------ RECORDED INFORMATION

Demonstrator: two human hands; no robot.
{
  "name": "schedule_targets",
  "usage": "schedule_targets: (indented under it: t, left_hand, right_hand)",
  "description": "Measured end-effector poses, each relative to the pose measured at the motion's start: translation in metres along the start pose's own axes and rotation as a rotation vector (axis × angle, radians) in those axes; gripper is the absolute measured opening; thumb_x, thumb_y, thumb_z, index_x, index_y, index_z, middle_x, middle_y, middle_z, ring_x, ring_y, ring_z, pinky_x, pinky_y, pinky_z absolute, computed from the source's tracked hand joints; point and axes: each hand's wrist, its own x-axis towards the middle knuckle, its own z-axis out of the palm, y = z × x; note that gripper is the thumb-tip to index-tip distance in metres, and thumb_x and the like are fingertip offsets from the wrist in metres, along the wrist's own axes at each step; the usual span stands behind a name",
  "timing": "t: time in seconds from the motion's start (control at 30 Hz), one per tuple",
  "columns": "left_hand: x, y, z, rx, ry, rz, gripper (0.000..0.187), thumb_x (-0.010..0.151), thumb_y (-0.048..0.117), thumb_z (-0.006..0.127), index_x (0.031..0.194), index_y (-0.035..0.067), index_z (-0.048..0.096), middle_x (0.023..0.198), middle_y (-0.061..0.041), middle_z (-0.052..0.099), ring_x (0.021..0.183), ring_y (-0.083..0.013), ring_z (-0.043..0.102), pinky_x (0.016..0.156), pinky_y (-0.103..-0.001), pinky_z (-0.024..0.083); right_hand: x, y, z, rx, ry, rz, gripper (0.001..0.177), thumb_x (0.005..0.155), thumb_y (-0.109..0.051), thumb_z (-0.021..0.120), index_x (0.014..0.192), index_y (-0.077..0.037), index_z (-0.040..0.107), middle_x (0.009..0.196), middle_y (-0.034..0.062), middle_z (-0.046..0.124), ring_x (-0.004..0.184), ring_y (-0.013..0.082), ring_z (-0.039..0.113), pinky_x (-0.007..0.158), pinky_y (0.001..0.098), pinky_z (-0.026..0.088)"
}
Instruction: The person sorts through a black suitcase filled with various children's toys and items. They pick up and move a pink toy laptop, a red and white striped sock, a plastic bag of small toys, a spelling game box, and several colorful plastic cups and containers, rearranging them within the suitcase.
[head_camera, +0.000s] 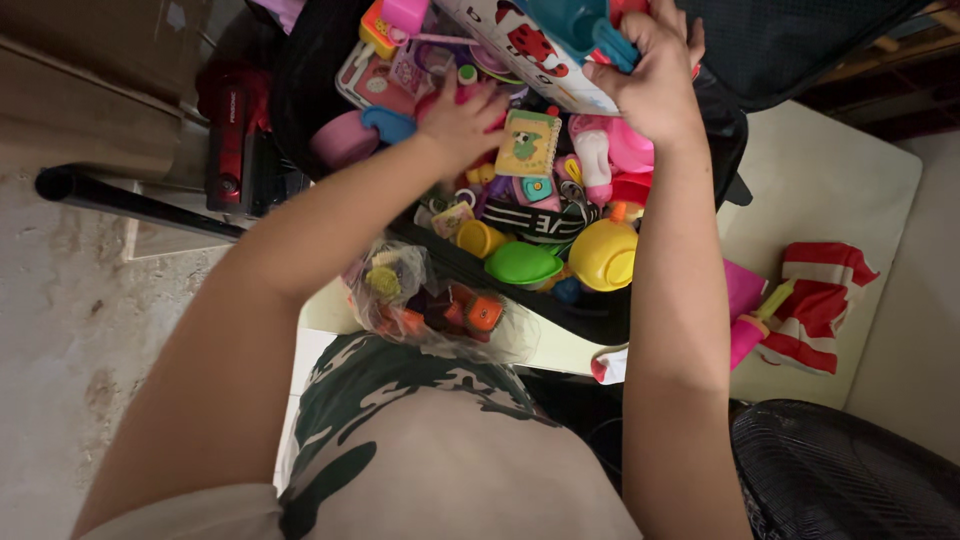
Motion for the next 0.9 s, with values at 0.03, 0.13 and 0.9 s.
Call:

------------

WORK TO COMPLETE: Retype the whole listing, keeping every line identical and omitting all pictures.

RESULT OF THE TASK:
Demonstrator: two human hands; no robot.
{
  "name": "schedule_targets",
  "usage": "schedule_targets: (indented under it: t, left_hand, right_hand)",
  "description": "Measured end-effector poses, each relative to the pose measured at the motion's start: translation in metres along the start pose's own axes and rotation as a rotation vector (axis × angle, radians) in those axes; gripper is the absolute measured opening; thumb_x, thumb_y, thumb_z, index_x, index_y, index_z, middle_x, middle_y, middle_z, ring_x, ring_y, ring_z, pinky_x, pinky_y, pinky_z absolute, computed from the source's tracked hand joints; point and axes: each hand's wrist, its own x-axis towards the middle knuckle, its own z-axis out of the palm, y = z × x; note that gripper is the thumb-tip to index-tip distance in metres, and thumb_x and the like are fingertip offsets from the wrist in metres, along the wrist's own axes at each step; the usual span stands behind a name",
  "timing": "t: time in seconds from the motion's start (control at 30 Hz), one per tuple",
  "columns": "left_hand: x, y, z, rx, ry, rz, gripper (0.000..0.187), thumb_x (-0.010..0.151), thumb_y (-0.048..0.117), thumb_z (-0.006..0.127), index_x (0.031..0.194), index_y (-0.035..0.067), index_z (-0.048..0.096), middle_x (0.023..0.198), middle_y (-0.061..0.041), middle_z (-0.052..0.099), ring_x (0.021..0.183), ring_y (-0.083..0.013), ring_z (-0.043..0.102), pinky_x (0.016..0.156), pinky_y (-0.103..-0.001), pinky_z (-0.024..0.083); right_hand: x, y, z, rx, ry, rz, gripper (0.001..0.177), thumb_x (0.005..0.155), thumb_y (-0.109..0.051), thumb_z (-0.021..0.120), index_x (0.014..0.192), index_y (-0.077..0.037), index_z (-0.040..0.107), middle_x (0.009..0.196), middle_y (-0.034..0.062), middle_z (-0.046..0.124), ring_x (-0.004..0.184), ring_y (-0.013..0.082), ring_z (-0.039..0.113), pinky_x (-0.007..0.158), pinky_y (0.001..0.098), pinky_z (-0.026..0.088)"
}
Instruction: The person sorts through a black suitcase filled with various children's toys and items. They pick up and move a pink toy laptop, a red and white striped sock, a plastic bag of small toys, a spelling game box, and several colorful plastic cups and containers, rearranging them within the suitcase.
[head_camera, +0.000s] 
Motion for the next 0.9 s, with values at 0.03, 0.13 and 0.9 s.
Call:

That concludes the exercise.